Он перевернул страницу.
— С мужчиной. С каким мужчиной?
— С особенным мужчиной, — сказала Ромси, и было в ее голосе нечто такое, отчего Торрес поднял голову. Он впервые заметил, что Ромси выглядит не просто сексапильной, но и пышущей здоровьем. Она словно светилась изнутри, и этот свет настолько заполнял собой машину, что Торрес удивился, как это он не заметил его сразу.
— И где ты встречаешься с этим особенным мужчиной?
Ромси указала на папку:
— Читай давай. Теряешь время.
Он стал читать.
— Я серьезно, — сказал он. — Этот особенный мужчина. Он что…

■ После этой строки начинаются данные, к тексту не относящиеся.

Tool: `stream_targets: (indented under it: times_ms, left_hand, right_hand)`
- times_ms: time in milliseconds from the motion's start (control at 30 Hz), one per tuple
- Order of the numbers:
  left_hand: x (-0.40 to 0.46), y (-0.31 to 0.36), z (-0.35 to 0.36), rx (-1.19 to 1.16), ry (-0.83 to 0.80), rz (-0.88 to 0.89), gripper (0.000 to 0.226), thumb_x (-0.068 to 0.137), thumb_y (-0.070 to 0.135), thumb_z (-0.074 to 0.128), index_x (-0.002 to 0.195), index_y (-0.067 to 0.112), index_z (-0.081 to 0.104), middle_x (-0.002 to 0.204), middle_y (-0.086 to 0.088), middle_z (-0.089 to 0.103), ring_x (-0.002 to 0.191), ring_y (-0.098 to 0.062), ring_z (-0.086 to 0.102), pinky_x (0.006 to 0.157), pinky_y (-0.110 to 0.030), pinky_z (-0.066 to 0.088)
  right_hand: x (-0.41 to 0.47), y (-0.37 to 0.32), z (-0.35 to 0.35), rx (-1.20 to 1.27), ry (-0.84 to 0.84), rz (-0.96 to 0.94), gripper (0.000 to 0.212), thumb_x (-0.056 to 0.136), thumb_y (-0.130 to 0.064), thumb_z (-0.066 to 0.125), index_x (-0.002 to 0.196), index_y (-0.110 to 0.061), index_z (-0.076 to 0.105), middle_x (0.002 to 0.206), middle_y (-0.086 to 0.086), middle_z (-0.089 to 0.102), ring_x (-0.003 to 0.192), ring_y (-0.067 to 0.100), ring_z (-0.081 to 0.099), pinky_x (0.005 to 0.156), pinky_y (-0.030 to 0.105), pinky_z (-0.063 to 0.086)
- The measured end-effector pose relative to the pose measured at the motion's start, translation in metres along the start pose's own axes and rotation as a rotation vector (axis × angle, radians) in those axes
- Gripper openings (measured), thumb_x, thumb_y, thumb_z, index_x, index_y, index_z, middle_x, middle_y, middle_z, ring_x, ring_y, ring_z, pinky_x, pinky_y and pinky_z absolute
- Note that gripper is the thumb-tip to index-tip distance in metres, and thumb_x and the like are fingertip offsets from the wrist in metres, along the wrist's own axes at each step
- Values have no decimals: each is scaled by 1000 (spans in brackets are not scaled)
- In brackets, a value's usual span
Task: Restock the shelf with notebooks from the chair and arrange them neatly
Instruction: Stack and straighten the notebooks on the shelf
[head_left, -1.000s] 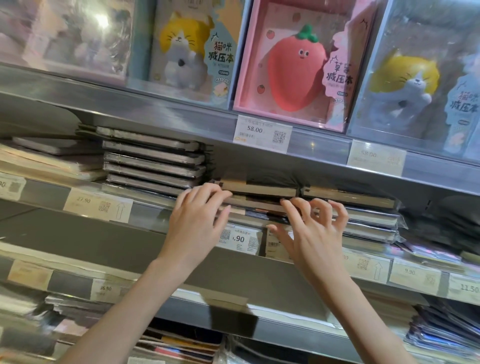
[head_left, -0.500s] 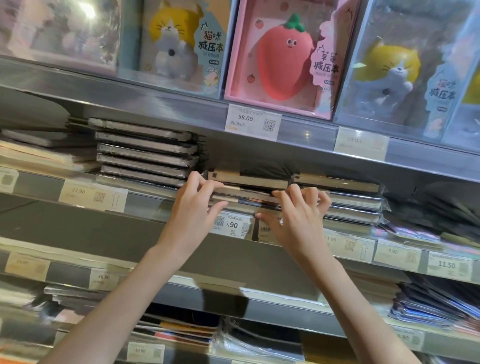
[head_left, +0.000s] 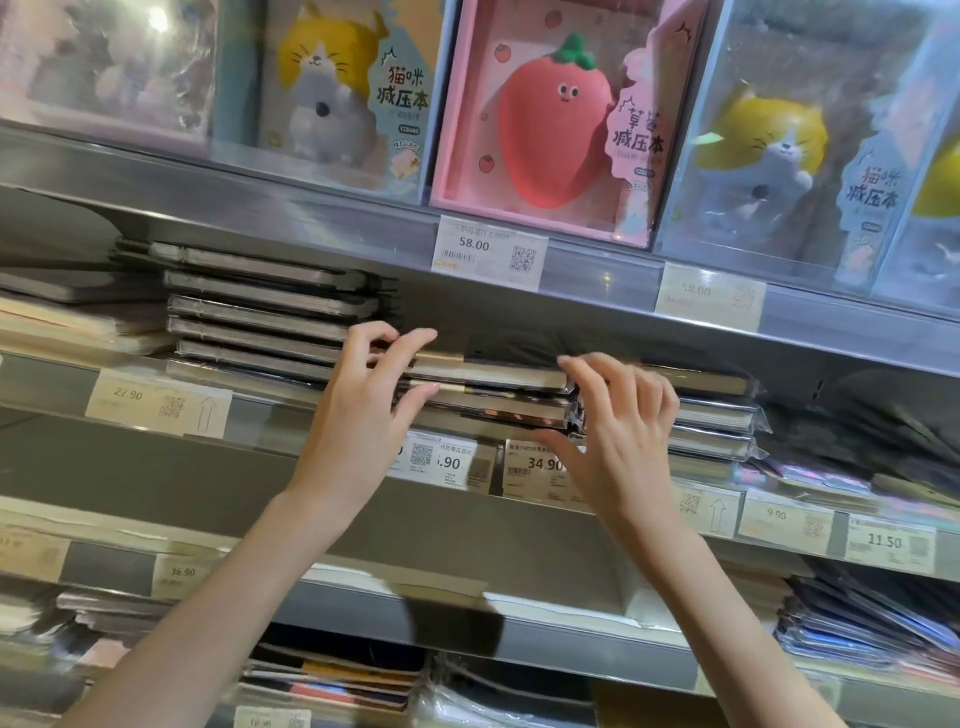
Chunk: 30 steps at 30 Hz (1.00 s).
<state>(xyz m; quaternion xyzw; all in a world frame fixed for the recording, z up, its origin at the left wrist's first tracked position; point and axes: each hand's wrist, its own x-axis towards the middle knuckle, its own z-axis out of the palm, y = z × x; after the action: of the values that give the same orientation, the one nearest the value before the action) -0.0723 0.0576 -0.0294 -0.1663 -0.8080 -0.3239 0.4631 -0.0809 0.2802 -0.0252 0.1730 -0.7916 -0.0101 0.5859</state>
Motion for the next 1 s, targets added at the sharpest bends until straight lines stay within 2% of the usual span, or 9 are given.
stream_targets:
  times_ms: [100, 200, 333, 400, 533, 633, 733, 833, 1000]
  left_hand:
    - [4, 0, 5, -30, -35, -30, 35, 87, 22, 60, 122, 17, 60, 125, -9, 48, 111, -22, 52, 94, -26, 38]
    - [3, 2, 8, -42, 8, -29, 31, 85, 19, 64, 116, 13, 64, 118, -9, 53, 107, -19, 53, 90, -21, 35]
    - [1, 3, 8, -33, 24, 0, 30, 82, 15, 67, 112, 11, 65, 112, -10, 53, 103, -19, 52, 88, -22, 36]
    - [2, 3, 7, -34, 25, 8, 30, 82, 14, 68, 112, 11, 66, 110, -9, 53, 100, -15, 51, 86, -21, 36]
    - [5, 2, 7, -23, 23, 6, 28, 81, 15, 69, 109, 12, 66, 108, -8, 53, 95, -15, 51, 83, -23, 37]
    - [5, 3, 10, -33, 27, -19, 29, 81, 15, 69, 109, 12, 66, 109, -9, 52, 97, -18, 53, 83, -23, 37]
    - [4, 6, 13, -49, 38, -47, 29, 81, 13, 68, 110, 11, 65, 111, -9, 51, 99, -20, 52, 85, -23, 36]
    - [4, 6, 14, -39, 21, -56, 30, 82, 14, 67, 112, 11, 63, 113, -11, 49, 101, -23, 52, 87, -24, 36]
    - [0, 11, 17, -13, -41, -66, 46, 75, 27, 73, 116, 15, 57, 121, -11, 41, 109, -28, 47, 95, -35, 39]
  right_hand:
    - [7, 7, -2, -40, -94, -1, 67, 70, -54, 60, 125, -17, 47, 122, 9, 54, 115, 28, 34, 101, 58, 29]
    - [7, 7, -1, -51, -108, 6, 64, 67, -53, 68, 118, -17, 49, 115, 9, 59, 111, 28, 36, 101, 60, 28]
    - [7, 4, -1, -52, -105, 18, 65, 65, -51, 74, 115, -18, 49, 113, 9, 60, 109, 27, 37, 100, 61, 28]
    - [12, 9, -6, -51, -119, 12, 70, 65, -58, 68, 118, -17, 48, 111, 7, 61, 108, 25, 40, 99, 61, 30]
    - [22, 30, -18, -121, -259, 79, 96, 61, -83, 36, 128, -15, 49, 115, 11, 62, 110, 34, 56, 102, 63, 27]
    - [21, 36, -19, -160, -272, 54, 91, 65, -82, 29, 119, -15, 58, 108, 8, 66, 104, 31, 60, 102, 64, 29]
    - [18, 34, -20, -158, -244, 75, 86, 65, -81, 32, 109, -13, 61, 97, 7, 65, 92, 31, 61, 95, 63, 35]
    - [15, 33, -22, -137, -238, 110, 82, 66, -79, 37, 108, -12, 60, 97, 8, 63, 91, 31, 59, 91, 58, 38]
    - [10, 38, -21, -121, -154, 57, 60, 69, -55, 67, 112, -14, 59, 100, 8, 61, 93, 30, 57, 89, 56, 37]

Его голос сорвался. Торрес снова просмотрел страницу, где было перечислено, сколько раз Эрика Дидса сажали в тюрьму и помещали в лечебные учреждения. Он подумал, что, может быть, неправильно запомнил даты. Перевернул страницу, затем еще.

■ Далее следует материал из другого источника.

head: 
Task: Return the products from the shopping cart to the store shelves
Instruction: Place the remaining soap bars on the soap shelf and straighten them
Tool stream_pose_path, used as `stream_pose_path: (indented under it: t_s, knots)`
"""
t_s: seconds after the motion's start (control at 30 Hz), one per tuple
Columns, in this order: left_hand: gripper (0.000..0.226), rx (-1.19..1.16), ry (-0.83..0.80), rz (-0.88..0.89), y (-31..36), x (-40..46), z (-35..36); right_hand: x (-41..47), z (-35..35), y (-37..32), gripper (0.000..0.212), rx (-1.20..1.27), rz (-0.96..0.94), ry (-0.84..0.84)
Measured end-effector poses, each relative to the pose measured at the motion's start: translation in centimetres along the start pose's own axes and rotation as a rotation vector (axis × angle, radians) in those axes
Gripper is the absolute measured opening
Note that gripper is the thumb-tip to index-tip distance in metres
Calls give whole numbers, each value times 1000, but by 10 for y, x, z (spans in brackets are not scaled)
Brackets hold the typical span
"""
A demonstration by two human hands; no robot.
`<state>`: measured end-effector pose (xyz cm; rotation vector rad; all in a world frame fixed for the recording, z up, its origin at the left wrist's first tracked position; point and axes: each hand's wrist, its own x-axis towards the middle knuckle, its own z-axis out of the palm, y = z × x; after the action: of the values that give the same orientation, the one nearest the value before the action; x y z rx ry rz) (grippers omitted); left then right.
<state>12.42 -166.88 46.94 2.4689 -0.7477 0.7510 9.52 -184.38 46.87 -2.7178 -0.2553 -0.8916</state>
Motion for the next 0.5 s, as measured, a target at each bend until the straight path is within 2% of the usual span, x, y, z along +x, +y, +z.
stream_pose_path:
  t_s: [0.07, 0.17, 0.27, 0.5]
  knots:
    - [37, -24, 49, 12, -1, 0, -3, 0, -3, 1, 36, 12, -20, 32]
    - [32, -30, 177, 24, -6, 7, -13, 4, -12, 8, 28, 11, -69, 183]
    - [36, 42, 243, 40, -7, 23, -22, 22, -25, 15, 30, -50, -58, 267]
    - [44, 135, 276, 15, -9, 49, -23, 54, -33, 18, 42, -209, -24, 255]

— Да будь я проклят! — воскликнул он.
— Можно подумать, что это не так. — Ромси указала на папку. — Эти сведения тебе помогли?
— Не знаю, — сказал Торрес. — Впрочем, я получил ответ на один вопрос из множества.
— Но это же хорошо?
Торрес пожал плечами:
— Ответ на один вопрос, да, зато открыл здоровенную банку с тысячей других. — Торрес закрыл папку, кровь у него заледенела, как вода в Атлантике. — Мне нужно выпить. Составишь компанию?
Ромси посмотрела на него неверящим взглядом. Она показала рукой на свою одежду, прическу, макияж:
— У меня, Эвандро, другие планы.
— Значит, в другой раз? — спросил Торрес.
Детектив Лиза Ромси медленно и печально покачала головой.
— Это особенный мужчина… Я знаю его почти всю жизнь, — сказала она. — Мы, кстати, дружили. Очень долго. Он уехал на много лет, но мы поддерживали связь. Его брак тоже не удался, и он вернулся обратно. Несколько недель назад мы пили с ним кофе, и я поняла, что, когда он смотрит на меня, он меня видит.
— И я вижу тебя, — сказал Торрес.
Ромси покачала головой:
— Ты видишь только ту часть, которая похожа на тебя самого. А это, Эвандро, не лучшая моя часть. Прости. Но мой друг… друг ли? Он смотрит на меня и видит то, что во мне лучшее. — Ромси чмокнула губами. — А что это значит? — Она пожала плечами. — Любовь.
Торрес некоторое время смотрел на Лизу. Вот он, настал без предупреждения — конец их отношений. Что бы под ними ни подразумевалось. Больше их не было. Торрес передал ей папку.
Он вышел из машины без опознавательных знаков, и Лиза Ромси уехала раньше, чем он успел сесть в свою.